WHAT TO PRODUCE - Look through the records and copy each line with the string "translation" in it.

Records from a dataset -
-------------------------
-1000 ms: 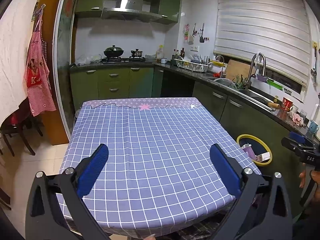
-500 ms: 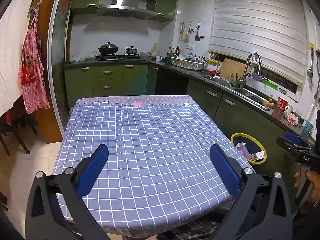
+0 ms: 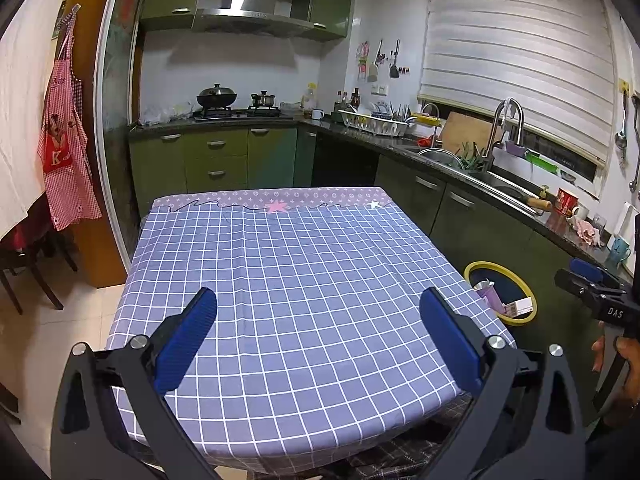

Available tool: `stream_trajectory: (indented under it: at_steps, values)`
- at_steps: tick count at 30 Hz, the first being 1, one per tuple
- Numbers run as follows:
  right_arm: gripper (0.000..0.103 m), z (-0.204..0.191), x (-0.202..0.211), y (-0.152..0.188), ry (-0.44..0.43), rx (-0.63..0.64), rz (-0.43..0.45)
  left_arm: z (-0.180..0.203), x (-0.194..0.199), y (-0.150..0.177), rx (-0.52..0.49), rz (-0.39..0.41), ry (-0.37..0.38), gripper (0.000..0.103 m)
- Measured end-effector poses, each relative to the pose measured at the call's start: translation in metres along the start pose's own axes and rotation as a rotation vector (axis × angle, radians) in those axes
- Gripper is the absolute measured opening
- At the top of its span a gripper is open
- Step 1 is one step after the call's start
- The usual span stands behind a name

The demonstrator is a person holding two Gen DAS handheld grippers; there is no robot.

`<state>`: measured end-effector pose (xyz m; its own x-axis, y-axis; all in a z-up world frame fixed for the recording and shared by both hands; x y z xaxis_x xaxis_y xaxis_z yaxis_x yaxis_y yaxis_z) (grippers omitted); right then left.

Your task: Collect trash

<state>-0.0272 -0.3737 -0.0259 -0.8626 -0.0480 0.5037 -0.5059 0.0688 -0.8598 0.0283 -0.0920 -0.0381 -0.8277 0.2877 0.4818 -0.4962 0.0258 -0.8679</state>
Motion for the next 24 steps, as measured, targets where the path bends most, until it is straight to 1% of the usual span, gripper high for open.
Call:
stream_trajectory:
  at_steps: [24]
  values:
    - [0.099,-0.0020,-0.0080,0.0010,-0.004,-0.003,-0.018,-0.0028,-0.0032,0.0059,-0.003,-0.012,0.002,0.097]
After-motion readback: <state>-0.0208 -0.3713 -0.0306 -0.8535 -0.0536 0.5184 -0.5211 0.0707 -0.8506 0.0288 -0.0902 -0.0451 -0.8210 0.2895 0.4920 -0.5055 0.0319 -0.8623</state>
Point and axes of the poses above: each gripper's, at about its wrist camera, not at the fingertips, and x roughly against the way its jaws point, z to its right, y to its underside, the point moved 7 cm from there along -x, roughly the way its jaws point, and after that the axes turned 1 degree about x, right-handed, at the moved point
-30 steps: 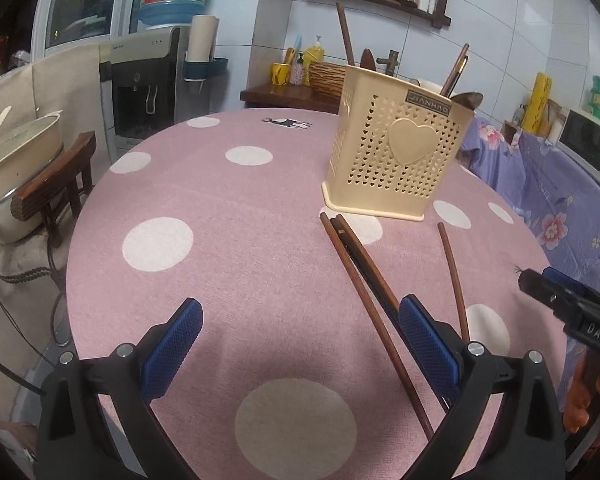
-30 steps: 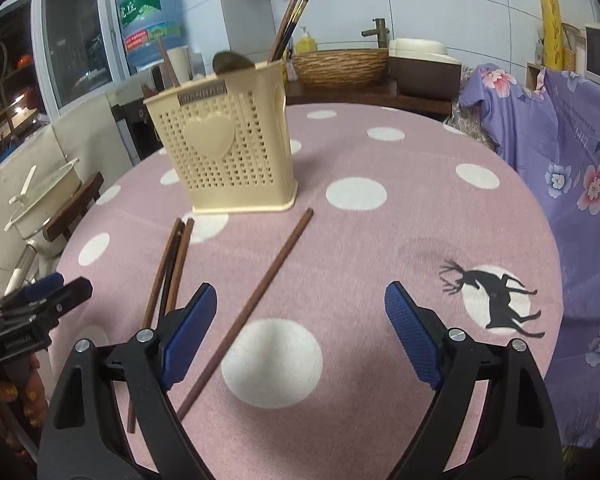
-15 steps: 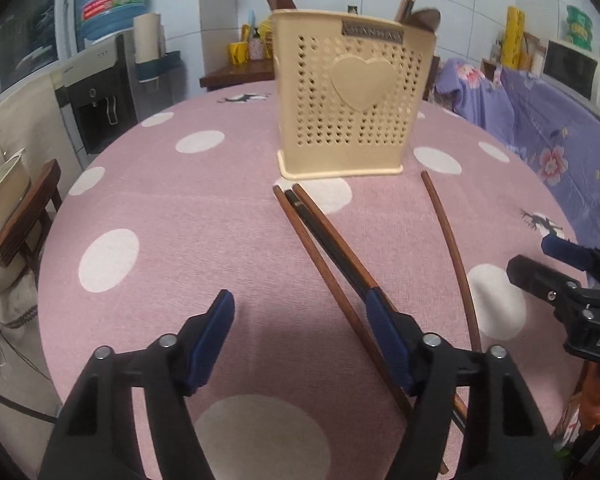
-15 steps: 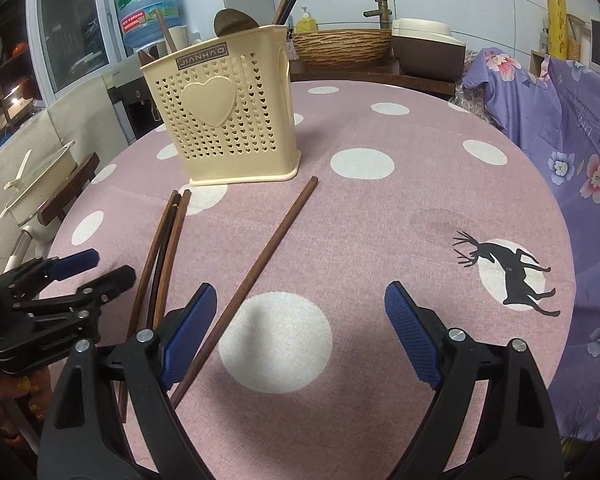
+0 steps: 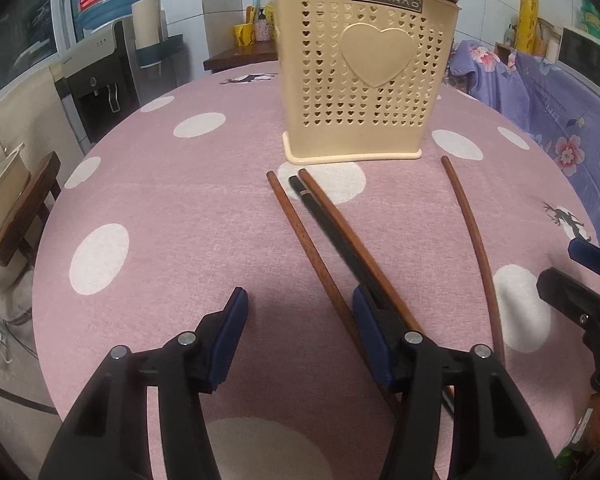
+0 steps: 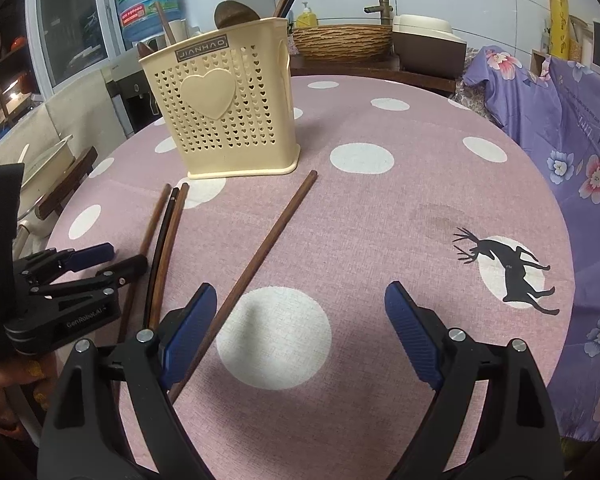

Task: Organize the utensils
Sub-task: 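Grasp a brown chopstick with the right gripper while the left gripper grasps another brown chopstick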

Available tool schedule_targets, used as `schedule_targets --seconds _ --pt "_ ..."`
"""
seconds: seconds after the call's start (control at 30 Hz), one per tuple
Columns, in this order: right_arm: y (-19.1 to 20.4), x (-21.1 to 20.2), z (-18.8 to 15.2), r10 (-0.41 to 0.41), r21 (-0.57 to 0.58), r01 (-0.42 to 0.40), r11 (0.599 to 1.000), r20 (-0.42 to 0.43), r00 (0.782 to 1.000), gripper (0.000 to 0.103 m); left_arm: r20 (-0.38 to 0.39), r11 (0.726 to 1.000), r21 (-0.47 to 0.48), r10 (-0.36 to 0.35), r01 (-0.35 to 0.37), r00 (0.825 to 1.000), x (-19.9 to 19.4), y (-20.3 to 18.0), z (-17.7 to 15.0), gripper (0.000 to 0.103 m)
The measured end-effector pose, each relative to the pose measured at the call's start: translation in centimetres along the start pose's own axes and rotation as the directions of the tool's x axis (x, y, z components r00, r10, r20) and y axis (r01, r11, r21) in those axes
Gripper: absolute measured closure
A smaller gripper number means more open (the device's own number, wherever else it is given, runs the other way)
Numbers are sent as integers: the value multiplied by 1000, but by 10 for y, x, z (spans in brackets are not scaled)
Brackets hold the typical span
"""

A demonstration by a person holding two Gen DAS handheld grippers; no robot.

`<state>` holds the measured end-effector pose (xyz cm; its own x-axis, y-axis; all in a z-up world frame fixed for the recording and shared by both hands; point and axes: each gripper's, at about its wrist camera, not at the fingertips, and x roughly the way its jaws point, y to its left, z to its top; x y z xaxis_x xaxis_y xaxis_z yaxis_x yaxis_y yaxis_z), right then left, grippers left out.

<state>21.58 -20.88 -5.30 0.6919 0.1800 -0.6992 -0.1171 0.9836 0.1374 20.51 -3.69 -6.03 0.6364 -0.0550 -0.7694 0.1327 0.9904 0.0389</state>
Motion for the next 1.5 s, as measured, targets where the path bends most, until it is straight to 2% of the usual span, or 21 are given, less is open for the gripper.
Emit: schedule_targets --seconds 0.1,0.23,0.3,0.43,0.6,0.77,0.93,1.1,1.3,1.4,1.5 --pt "-1 3 1 -4 -9 3 1000 -20 1000 18 -4 1000 -6 2 -2 1000 -4 10 -4 47" --pt "0 12 12 32 21 -31 999 -51 998 20 -19 998 -64 -31 29 999 -3 26 0 47" --pt "2 19 19 51 37 -49 998 -61 997 24 -21 995 -92 -38 36 999 1 31 5 47" --pt "5 38 36 49 89 -41 995 -88 995 39 -29 993 -115 -29 25 999 14 38 19 47" --pt "9 59 51 29 120 -15 993 -112 993 45 -43 994 -106 -14 9 999 26 41 34 47" --pt "8 78 60 -12 132 31 991 -142 990 58 -48 994 -110 16 -21 999 34 42 42 47" --pt "13 90 68 -32 122 50 991 -151 988 65 -43 996 -83 27 -31 999 37 36 45 48" --pt "16 100 78 -73 102 89 991 -151 986 76 -36 999 -39 28 -29 999 41 28 50 66" --pt "13 107 86 -92 100 108 989 -156 983 88 -40 1000 -11 18 -19 999 43 25 54 82" --pt "10 109 88 -86 113 105 988 -161 983 91 -41 1000 -3 19 -19 999 44 22 55 87" --pt "8 111 91 -80 132 102 986 -165 983 92 -46 1000 -5 19 -20 999 46 20 58 88"
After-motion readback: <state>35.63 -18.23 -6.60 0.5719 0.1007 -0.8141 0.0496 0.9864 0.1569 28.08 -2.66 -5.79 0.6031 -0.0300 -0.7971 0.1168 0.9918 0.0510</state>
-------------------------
TASK SOLUTION -
- Measured end-effector poses, each relative to the pose measured at the call's start: translation in metres along the start pose's own axes and rotation as a rotation vector (axis × angle, radians) in those axes
The measured end-effector pose, each relative to the pose measured at the call's start: translation in centimetres along the start pose's own axes and rotation as the directions of the tool's x axis (x, y, z components r00, r10, r20) and y axis (r01, r11, r21) in those axes

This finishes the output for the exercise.